What's a Label Worth?

When's a dollar not worth a buck?  When everyone begins to doubt it.  Money, in its most basic sense, is a collective agreement about value: we exchange it for hard goods because it stands for something with real, external value.  This is why, on the assumption that the zombie apocalypse is nigh, goldbugs hoard shiny metal (even though the value of that shiny metal is as provisional as the value of a Ben Franklin).

How does this relate to beer?  In a very direct and possibly unsettling way.  First, let me quote from John Foyston's great article about the 20th anniversary of Hair of the Dog.  He cites an anecdote:
Owner/brewer Alan Sprints recently put a dozen 12.7-ounce bottles of Dave, a 19-year-old Barleywine of nearly 30 percent alcohol, up for sale. The price? $1,500 a bottle if you drank it at the tasting room, $2,000 to go. Needless to say, he expected to have them available for a little while, but they all sold in five hours. 
The value placed on that liquid--$118 an ounce--was not purely intrinsic.  There was some combination of extrinsic factors that convinced people to pay such an extreme amount (call it liquid gold).  What they are is not so clear, but when you strip the liquid of them, the value would drop precipitously.  The artist-provocateur Banksy recently demonstrated this phenomenon with his original works:

In case you skip the video, this is the upshot: sold on the street, without the Banksy name attached to them, original works went for 1/500th their actual value. 

I doubt anyone's unfamiliar with the phenomenon, but the Banksy stunt made me stop and think.  At the moment, beer drinkers have set a valuation of "craft" beer that has in many cases been inflated by extrinsic factors.  (It explains why the Brewers Association is keen to popularize their fixed meaning of the term.)  It's not true for every beer in the grocery store, but when you start looking at bombers and special releases, you see that breweries are getting a lot more than the intrinsic value of the beverage--which is often no more than the value of the regular sixer of craft beer.  Like a Banksy canvas, that label means a whole lot to the consumer.

Why is this unsettling?  Because some beer has far higher intrinsic value.  It dawned on me when I stood in one of the 33 vast cellars underneath the Rodenbach brewery. In those gigantic foeders sat ale, aging for two years.  Every bottle of regular Rodenbach had 25% of the two-year-old stuff, and the Grand Cru is made up largely of it.  Yet to Belgians, it's just beer.  Rodenbach competes head-to-head with Stella Artois, a beer that can be made for a fraction of the cost. 

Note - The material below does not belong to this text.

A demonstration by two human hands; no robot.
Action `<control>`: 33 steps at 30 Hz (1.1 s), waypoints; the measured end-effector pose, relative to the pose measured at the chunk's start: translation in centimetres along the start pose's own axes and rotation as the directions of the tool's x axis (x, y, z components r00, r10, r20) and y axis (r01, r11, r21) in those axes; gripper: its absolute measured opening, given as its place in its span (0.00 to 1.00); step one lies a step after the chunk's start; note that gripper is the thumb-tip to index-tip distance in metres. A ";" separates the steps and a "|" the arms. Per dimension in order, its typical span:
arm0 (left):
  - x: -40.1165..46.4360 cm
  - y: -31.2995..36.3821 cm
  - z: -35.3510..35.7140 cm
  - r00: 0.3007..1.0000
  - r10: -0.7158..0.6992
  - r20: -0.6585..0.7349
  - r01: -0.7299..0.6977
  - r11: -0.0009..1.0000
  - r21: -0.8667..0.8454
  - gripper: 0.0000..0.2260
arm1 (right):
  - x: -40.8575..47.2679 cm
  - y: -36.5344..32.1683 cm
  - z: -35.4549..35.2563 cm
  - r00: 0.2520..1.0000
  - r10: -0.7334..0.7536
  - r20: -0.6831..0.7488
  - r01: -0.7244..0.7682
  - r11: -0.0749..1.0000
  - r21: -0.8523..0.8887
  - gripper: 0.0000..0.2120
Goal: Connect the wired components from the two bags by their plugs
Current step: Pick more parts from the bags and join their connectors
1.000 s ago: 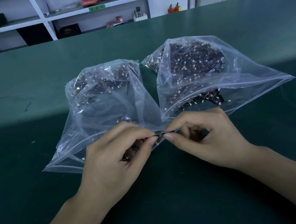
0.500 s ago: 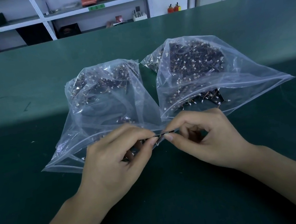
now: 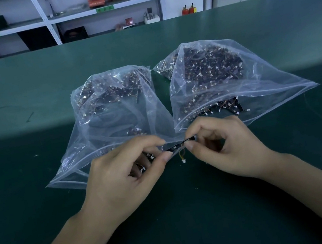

Beer made in small breweries is more expensive than mass market lagers.  Right now, the extrinsic value of "craft beer," small breweries can charge enough to make their business profitable.  If Budweiser makes an imperial stout, they won't be able to charge as much as Deschutes for it.  Right now.  But all that could change.  Beer sits on the borderline between a craft product and a commodity, and it seems like the market swings back and forth.  If people start thinking of even "craft beer" as a commodity and make purchasing decisions solely on price, small breweries will be screwed.